Despite all forms of transportation being suspended and interstate borders being sealed, migrant workers across India made their way back home during the Covid-19 lockdown announced in March. During the lockdown, migrant workers’ greatest suffering resulted from their inability to manage their finances. The critical role of wages is evident in the lives of migrants and their families during this period – without wages, they could not meet basic needs such as food, water, shelter, or healthcare, or send remittances to their rural households who depend on immigration income. It is important to note that wages played an important socioeconomic role during the crisis, determining the ability of workers and their households to survive. Over 139 million Indians are migrant workers, which constitutes nearly half of the nation’s 470 million workforce. Despite the extreme desperation facing the vast mobile workforce during the shutdown, the issue of migrant workers’ access to protected wages has remained unaddressed. A strict nationwide lockdown was rather viewed as an outcome of poor planning by governments, which failed to account for the large numbers of undocumented, rural-urban migrants.

Migrant workers’ plight was attributed solely to their mobility between states, without taking into account the nature of their employment in urban labor markets, including low wages and insecure jobs. India’s wage-dependent workforce is vexed by an ongoing debate about the state’s protection of living wages. Despite substantial evidence to the contrary, some have argued that raising wages will lead to the closure of businesses and the loss of jobs. Even government reports, such as the Economic Survey (2019), by the State Bank of India (2019), and by the Reserve Bank of India (2018), highlight the fact that stagnation in real wages has hurt the consumption capacity of the poor, causing the economy to slow down. However, the neo-liberal economic policy that encouraged economic growth by slashing the labor protection framework, especially that protecting workers’ wages, weakened labor regulations and grievance redress mechanisms, leaving them unable to handle the widespread wage violations experienced by workers.
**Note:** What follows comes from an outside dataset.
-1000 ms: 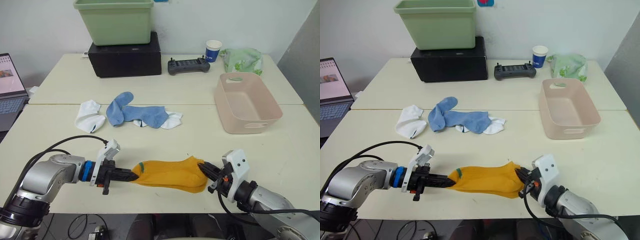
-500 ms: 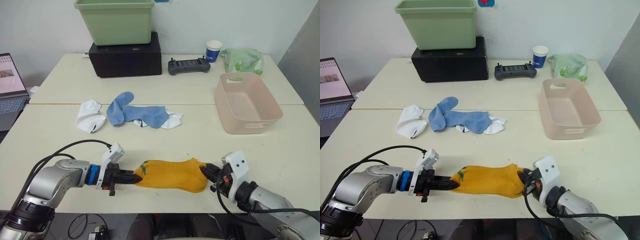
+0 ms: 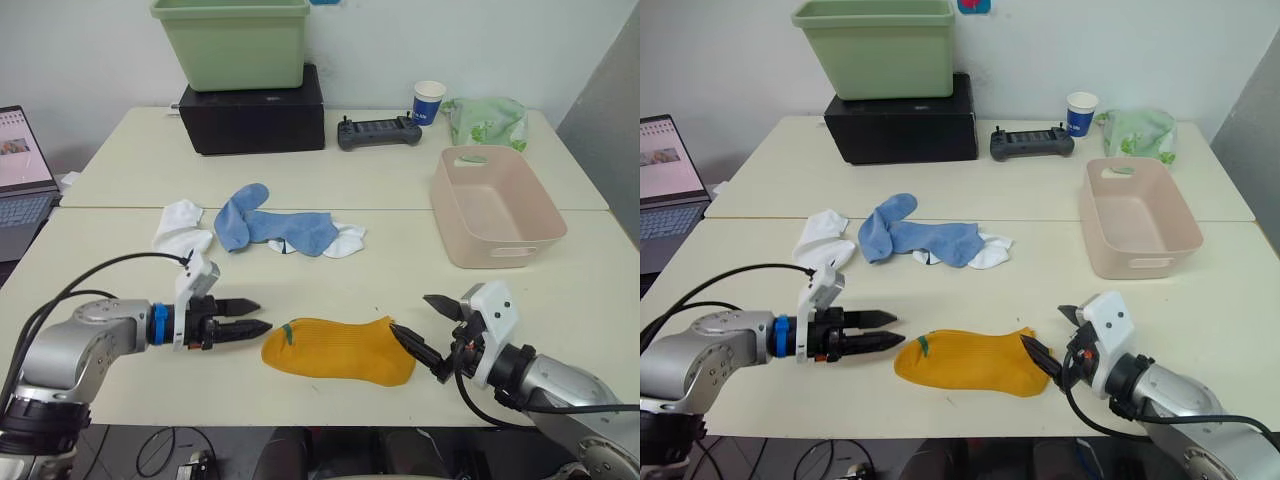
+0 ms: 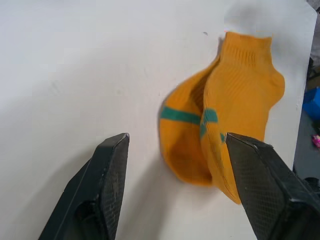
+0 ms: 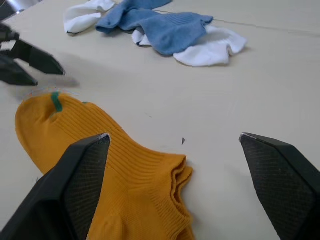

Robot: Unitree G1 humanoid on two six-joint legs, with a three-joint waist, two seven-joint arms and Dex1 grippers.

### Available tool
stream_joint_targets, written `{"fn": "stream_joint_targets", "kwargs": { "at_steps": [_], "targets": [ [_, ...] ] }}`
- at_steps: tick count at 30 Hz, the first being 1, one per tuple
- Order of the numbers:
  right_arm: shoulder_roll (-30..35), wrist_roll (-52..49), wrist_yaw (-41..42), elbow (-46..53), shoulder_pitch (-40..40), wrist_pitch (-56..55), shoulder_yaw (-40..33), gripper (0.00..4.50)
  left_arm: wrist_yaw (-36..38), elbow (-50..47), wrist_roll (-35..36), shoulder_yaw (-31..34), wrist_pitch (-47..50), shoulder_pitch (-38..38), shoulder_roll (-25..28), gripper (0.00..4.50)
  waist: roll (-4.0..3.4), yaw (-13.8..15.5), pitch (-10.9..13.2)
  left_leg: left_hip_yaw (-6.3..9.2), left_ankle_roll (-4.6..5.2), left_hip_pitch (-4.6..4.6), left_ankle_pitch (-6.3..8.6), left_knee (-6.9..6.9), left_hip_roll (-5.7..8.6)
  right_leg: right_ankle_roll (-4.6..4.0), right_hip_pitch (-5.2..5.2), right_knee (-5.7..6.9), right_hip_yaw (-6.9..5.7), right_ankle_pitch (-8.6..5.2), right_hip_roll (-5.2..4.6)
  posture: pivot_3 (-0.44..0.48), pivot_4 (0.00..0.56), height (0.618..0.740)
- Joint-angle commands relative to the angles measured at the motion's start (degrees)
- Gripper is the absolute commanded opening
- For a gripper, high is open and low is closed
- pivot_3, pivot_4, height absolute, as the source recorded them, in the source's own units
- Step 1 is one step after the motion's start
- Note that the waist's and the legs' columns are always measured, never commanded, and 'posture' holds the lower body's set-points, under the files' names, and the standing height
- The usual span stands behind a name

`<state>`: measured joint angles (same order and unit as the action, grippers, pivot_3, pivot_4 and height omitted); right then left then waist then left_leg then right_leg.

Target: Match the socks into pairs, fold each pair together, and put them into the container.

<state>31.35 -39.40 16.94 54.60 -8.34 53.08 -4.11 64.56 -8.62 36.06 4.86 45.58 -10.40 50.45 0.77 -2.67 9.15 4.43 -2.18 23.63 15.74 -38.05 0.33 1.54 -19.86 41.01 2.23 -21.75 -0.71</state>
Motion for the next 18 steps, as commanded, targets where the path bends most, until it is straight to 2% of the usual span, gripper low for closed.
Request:
{"fn": "stream_joint_targets", "kwargs": {
  "at_steps": [1, 2, 7, 10, 14, 15, 18],
  "targets": [
    [2.11, 3.27, 1.65, 1.82, 2.89, -2.48, 5.63, 4.5, 2.08, -0.66, -1.01, -1.28, -3.08, -3.77, 0.06, 2.78, 0.0, -0.01, 0.0, -0.01, 0.0, 0.0, 0.0, 0.0, 0.0, 0.0, 0.0, 0.0, 0.01, 0.0, 0.0, 0.0, 0.15, 0.725],
    [2.78, 5.28, 1.96, 1.07, 3.92, -3.28, 8.68, 4.5, 3.76, -2.23, -2.32, -3.69, -5.31, -4.79, 0.15, 2.61, 0.0, -0.02, 0.0, -0.01, 0.0, 0.01, 0.0, 0.0, 0.0, 0.0, -0.01, -0.01, 0.01, 0.0, 0.0, 0.0, 0.15, 0.725],
    [5.68, 13.16, 5.05, -3.77, 6.64, -7.74, 18.43, 2.86, 10.55, -6.12, -10.17, -13.85, -16.46, -6.01, 0.68, 0.98, 0.0, -0.07, 0.0, -0.06, -0.02, 0.01, -0.01, 0.0, 0.02, 0.0, 0.03, -0.08, 0.06, 0.0, 0.0, 0.0, 0.15, 0.725],
    [5.88, 17.12, 6.47, -8.36, 8.68, -9.66, 22.78, 1.72, 8.75, -4.09, -13.98, -18.0, -20.04, -6.95, -3.13, 0.0, 0.01, -0.05, 0.01, -0.08, -0.01, -0.01, -0.01, -0.01, 0.02, 0.0, 0.05, -0.05, 0.06, 0.0, 0.01, 0.0, 0.15, 0.725],
    [4.59, 21.4, 6.08, -13.46, 8.29, -11.8, 25.63, 0.24, 4.9, 2.46, -18.05, -19.77, -22.95, -7.75, -8.21, 0.0, 0.03, 0.17, 0.02, -0.05, 0.0, -0.05, 0.0, -0.05, 0.02, 0.0, 0.12, -0.05, 0.03, 0.0, 0.01, 0.0, 0.15, 0.725],
    [4.49, 22.45, 5.71, -14.62, 7.28, -12.56, 25.64, 0.03, 4.61, 4.91, -20.09, -20.61, -25.52, -7.75, -8.81, 0.0, 0.03, 0.22, 0.02, -0.04, 0.01, -0.05, 0.0, -0.04, 0.03, 0.0, 0.13, -0.06, 0.02, 0.0, 0.01, 0.0, 0.15, 0.725],
    [4.59, 24.85, 5.7, -16.09, 5.02, -14.14, 25.25, 0.03, 4.3, 8.98, -23.2, -21.62, -29.18, -7.75, -9.72, 0.0, 0.03, 0.28, 0.0, -0.03, 0.01, -0.05, 0.0, -0.04, 0.02, 0.0, 0.12, -0.06, 0.01, 0.0, 0.01, 0.0, 0.15, 0.725]
  ]
}}
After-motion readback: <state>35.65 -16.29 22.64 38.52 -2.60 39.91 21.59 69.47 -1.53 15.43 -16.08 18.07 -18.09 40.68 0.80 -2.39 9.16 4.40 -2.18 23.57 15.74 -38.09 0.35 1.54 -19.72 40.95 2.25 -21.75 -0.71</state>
Due to the economic crisis due to the Covid-19 pandemic, experts suggest that measures to create disposable income, including raising wages, are a top priority in order to create economic revival. The post-lockdown period in India, however, has been marked by the dilution of the labor protection regime through the labor reform process, in order to facilitate economic revival rather than ensuring wage security for its migrant workers. Due to their alienation from the state machinery where they work, migrant workers cannot demand wages from their employers, and due to their lack of integration into trade unions at their destinations, in addition to their fragmentation by caste and region, they lack any collective bargaining platforms. It is critical that economic revival is imagined alternatively, and executed through a strong institutional framework, in order to prevent that economic expansion post-pandemic deepens the exploitation of and inequality faced by the country’s poorest wage, dependent populations.

Under such a framework, the state plays a crucial role in keeping wages protected by setting minimum wages at the level of living wages, allowing workers and their households to eat adequately to live a dignified life.